On 07.07.2025 07:47, Rick Macdonald wrote:
I apologize for the length of this question.
...
Some thoughts:

I read that files created by NFS or smb can be owned by nobody/nogroup. The 2 running process owned by nobody are /usr/bin/memcached and /usr/sbin/smbd. The remote kodi boxes access the server files using smb.

I don't know what it means that only files owned by me have been hit, but only files with 777/666 permissions. Given that the new files are created by nobody, it seems like they aren't able to actually log into my account?

To answer that question you need to provide more technical information about your compromised PC and network setup.
Assuming this was an external attack, what ports\services on compromised PC were exposed to the Internet, for example using Port-Forward or directly via IPv6?
SSH server? HTTP\HTTPS server? Was SMB exposed to the Internet? VNC server? XRDP server? Anything else?

If compromised PC was running locally without remote access from the Internet, there is a possibility of a Supply Chain attack, for example a plug-in or component laced with malicious code was installed recently.
Such malware could install backdoor with remote shell and report about itself to the bad guys.

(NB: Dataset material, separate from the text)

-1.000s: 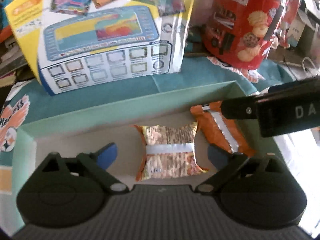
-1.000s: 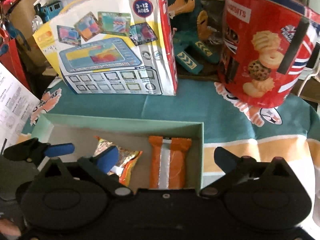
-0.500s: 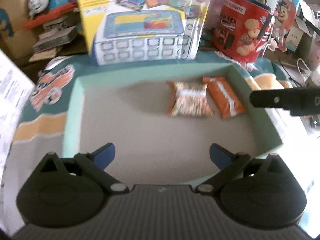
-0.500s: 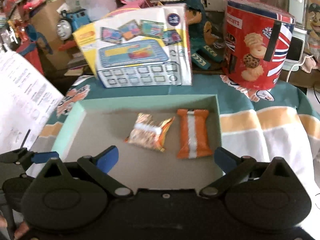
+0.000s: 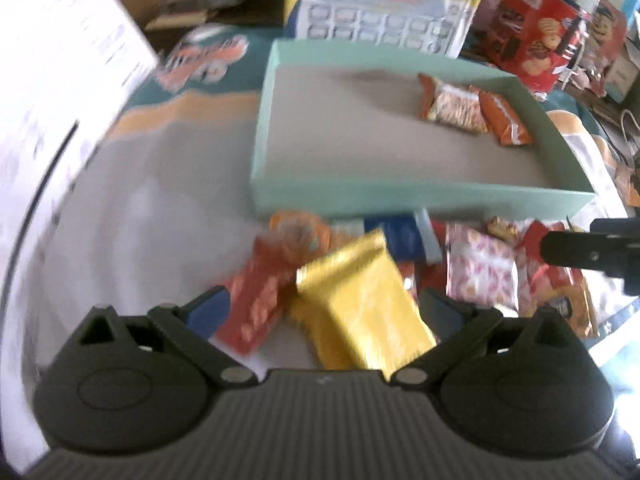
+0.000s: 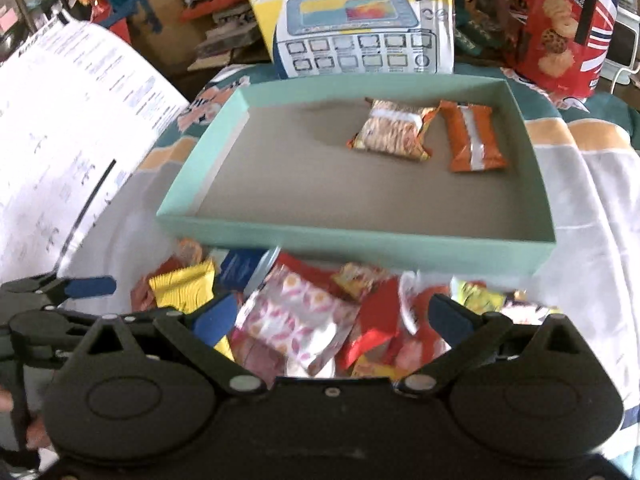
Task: Organize snacks
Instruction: 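Move both open grippers back over the snack pile, then grasp the yellow WINSUN packet with the left gripper while the right grasps the pink-patterned packet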
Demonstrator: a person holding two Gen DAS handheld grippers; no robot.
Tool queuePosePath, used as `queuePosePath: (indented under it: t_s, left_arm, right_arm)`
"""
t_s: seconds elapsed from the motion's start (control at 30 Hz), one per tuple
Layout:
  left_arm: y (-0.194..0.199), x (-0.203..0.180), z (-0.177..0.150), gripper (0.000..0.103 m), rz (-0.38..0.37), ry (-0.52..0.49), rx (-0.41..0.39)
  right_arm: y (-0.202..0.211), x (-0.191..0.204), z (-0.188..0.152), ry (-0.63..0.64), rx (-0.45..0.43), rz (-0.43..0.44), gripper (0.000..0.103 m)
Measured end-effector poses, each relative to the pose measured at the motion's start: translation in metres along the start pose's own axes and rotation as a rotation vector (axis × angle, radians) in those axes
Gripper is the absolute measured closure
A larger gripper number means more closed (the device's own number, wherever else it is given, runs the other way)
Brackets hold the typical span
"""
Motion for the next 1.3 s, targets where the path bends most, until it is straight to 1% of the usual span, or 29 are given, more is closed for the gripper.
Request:
queuePosePath:
  t_s: [0.07,0.17,0.23,0.3,0.33,0.43,0.6,0.73,0.8,0.93,1.0,1.07,1.13,1.3]
  left_arm:
    - [0.001,-0.001,-0.012,0.000,-0.011,0.026,0.002]
    - [-0.004,-0.009,-0.025,0.000,0.003,0.036,0.015]
    - [-0.009,-0.016,-0.026,0.000,0.018,0.032,0.022]
    - [-0.016,-0.022,-0.025,0.000,0.038,0.034,0.018]
    - [-0.020,-0.025,-0.024,0.000,0.046,0.039,0.019]
    - [-0.036,-0.032,-0.019,0.000,0.067,0.042,0.023]
    - [-0.053,-0.031,-0.021,0.000,0.145,-0.005,0.044]
    - [-0.045,-0.015,-0.025,0.000,0.141,-0.013,0.051]
    - [-0.039,-0.006,-0.027,0.000,0.123,-0.016,0.052]
    - [-0.029,0.014,-0.033,0.000,0.110,0.007,0.060]
    - [-0.024,0.022,-0.036,0.000,0.101,0.036,0.059]
    - [-0.020,0.028,-0.039,0.000,0.088,0.072,0.062]
    - [-0.018,0.033,-0.042,0.000,0.076,0.106,0.064]
    - [-0.015,0.031,-0.047,0.000,0.056,0.148,0.076]
  right_arm:
    - [-0.001,0.001,-0.009,-0.026,-0.001,0.004,0.000]
    - [-0.003,-0.007,-0.017,-0.083,0.008,0.018,0.000]
    - [-0.004,-0.014,-0.022,-0.098,0.002,0.001,0.007]
    - [-0.004,-0.023,-0.022,-0.106,-0.012,-0.029,0.010]
    - [-0.006,-0.027,-0.021,-0.111,-0.018,-0.043,0.014]
    - [-0.005,-0.037,-0.025,-0.133,-0.021,-0.059,0.017]
    - [-0.002,-0.039,-0.025,-0.110,-0.038,-0.052,0.018]
    - [-0.005,-0.030,-0.018,-0.077,-0.042,-0.020,0.018]
    - [-0.009,-0.022,-0.013,-0.054,-0.042,0.003,0.018]
    - [-0.020,0.005,-0.002,0.046,-0.046,0.049,0.017]
    - [-0.025,0.018,0.003,0.101,-0.049,0.073,0.018]
    - [-0.034,0.031,0.008,0.158,-0.034,0.104,0.018]
    - [-0.044,0.039,0.010,0.216,-0.022,0.112,0.018]
    - [-0.057,0.051,-0.005,0.368,0.030,0.127,0.018]
Point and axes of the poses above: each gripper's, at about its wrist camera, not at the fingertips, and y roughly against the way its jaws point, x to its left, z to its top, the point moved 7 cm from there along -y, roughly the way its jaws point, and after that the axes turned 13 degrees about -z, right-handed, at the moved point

It is also possible PC wasn't compromised at all, because this specimen of ransomware seems to be build to work on Windows OS only, so encryption of files on compromised PC was over the network share, as mail list user Kamil Jońca had guessed.
Samba (mis-)configuration probably to blame for user "nobody" (meaning shares were accessible anonymously without password) and "777/666 permissions" (too liberal user mask was set and\or Windows doesn't know how to set linux permissions).
So is there a Windows PC, possibly also compromised, connected to the local network?

You should check compromised Linux PC at least in obvious places which malware use to establish persistence: crontab, sysinit, systemd units, *.rc scripts, etc.
Many of them require root level access, so it could be very difficult if not impossible to accomplish for a spread-hit malware, especially if it didn't get shell access of compromised Linux PC.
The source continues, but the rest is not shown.